It definitely was NOT my type of story but I couldn't help but get roped in. It took me about 20 minutes to read but if feels like I just watched a two hour film! You said this was made to make us feel things, and feel things I did!
First of all, Jongin was such a shitty man. I don’t care whatever justifications there were, he did NOT belong with reader. There were many microdetails (that Kai picked up on throughout the entire piece) that showed how severly neglected reader was. My heart broke during the lovemaking scene because that was ALL for Jongin. She wanted all of that but only from Jongin. She really had the wool pulled over her eyes and coming from such a damaged home, she deserved better!

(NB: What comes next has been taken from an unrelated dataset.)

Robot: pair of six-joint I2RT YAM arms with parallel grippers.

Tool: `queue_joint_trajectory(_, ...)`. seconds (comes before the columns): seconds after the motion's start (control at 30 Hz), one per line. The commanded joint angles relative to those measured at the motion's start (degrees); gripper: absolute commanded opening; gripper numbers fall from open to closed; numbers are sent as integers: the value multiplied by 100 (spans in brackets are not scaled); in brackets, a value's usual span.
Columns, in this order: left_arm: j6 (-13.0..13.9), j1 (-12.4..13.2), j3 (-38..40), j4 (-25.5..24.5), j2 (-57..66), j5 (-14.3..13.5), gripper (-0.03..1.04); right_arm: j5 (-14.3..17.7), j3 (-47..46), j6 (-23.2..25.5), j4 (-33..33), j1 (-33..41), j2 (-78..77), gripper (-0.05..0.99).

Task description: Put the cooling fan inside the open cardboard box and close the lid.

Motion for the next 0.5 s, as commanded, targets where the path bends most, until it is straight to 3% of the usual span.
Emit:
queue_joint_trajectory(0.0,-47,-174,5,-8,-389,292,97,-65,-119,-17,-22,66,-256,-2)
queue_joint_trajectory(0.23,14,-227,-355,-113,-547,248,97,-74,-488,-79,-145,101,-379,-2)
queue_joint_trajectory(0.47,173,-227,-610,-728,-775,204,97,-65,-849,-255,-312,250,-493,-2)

Kai wasn't faultless either. I expected he didn't truly love reader but I'll get into that later. From the time it mentioned he used other women to ease his pain, it had me going hmmm. Kai did love her deeply, but more as an idea or possession. As reader said, he wanted to own her. Of course he would, he's never had anything of his own! He loved her 'first' as he said. He should know that first doesn’t matter when it comes to love. Unfortunately for reader, who loved her first and who loved her best, who loved her at all, these still were not pure love. It was a selfish love that served Jongin and Kai and their sick inferiority complexes. Reader truly loved Jongin though, ohhhh my heart aches for her. The tenderness and forgiveness, she was such a rock and safe place- one that was taken for granted and used time and time again, a pawn in a game between brothers.

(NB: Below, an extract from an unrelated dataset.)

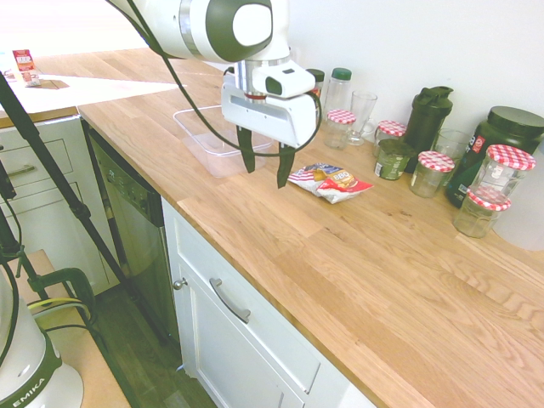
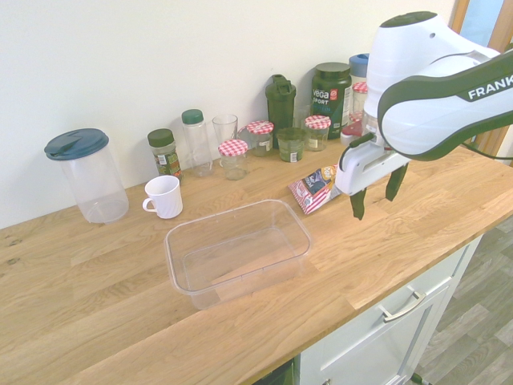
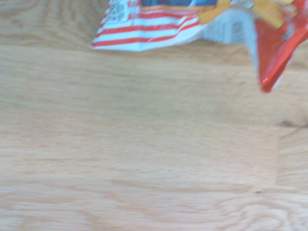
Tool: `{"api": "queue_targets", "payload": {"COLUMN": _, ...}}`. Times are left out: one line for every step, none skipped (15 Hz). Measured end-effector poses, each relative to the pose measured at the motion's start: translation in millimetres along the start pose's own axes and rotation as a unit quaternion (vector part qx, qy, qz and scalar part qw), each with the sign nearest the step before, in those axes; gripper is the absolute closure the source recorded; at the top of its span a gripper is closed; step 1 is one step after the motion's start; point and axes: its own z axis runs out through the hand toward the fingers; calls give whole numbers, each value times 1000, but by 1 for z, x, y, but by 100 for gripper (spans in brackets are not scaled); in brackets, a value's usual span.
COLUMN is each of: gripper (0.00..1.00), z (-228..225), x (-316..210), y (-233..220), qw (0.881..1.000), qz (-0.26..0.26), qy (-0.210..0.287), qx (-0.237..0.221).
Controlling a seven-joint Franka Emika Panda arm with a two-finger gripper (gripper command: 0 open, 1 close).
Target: Put the chip bag into the container
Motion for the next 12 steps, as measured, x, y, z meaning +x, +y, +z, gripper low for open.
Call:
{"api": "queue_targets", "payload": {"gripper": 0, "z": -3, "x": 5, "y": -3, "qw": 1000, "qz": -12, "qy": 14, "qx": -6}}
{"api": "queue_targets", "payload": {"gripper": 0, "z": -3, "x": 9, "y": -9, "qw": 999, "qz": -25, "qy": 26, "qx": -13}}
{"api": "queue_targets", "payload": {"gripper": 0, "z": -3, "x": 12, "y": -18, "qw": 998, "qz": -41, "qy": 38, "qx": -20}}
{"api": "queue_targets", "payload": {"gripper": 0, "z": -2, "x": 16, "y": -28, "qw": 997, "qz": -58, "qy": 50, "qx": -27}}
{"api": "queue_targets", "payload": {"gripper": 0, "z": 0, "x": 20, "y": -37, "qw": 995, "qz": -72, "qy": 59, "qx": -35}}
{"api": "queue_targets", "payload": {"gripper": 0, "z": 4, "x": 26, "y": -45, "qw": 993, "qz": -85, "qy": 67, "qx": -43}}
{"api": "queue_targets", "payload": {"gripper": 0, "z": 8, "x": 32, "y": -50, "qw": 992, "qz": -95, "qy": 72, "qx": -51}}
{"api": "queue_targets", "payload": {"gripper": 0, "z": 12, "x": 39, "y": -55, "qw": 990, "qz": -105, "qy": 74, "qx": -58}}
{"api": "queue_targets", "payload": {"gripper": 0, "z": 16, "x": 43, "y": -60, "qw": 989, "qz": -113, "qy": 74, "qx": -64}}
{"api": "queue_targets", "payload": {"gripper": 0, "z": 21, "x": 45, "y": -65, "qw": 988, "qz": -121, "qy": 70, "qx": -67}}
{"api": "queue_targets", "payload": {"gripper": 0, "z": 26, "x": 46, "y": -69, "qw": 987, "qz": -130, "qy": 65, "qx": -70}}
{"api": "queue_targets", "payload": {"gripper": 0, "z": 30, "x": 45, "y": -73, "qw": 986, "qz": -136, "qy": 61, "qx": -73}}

What a ride! Thank you soooo much for a whopping 25k whole ass movie hahah. I followed for the yandere!yeosang but this pulled me in and had me cursing madly at my screen almost the entire time. Reader is my sunshine and Jongin and Kai can go fuck themselves 🤬. Fantastic story telling and AMAZING plot set up. From the mission to all the happenings inbetween. The amount of details packed in this story was jaw dropping. I'm in awe! Also the thriller/horror elements were great. I liked the perspective you used, letting the reader know that Jongin was NOT Jongin and having to watch reader be fooled. Also, the part about the rings, when reader sounds Kai out and makes him admit that he killed his brother. And the part where she says their trademark line and Kai says the sun has already risen. Genius! I like that you had Kai be crazy in the end and didn't have the reader feed into his delusions that he's a savior of sorts or a 'better man'. A mad who loved her wouldn't have pointed a gun at her, he wouldn't put his love before her life. Absolutely AMAZING! thank you for writing and sharing it!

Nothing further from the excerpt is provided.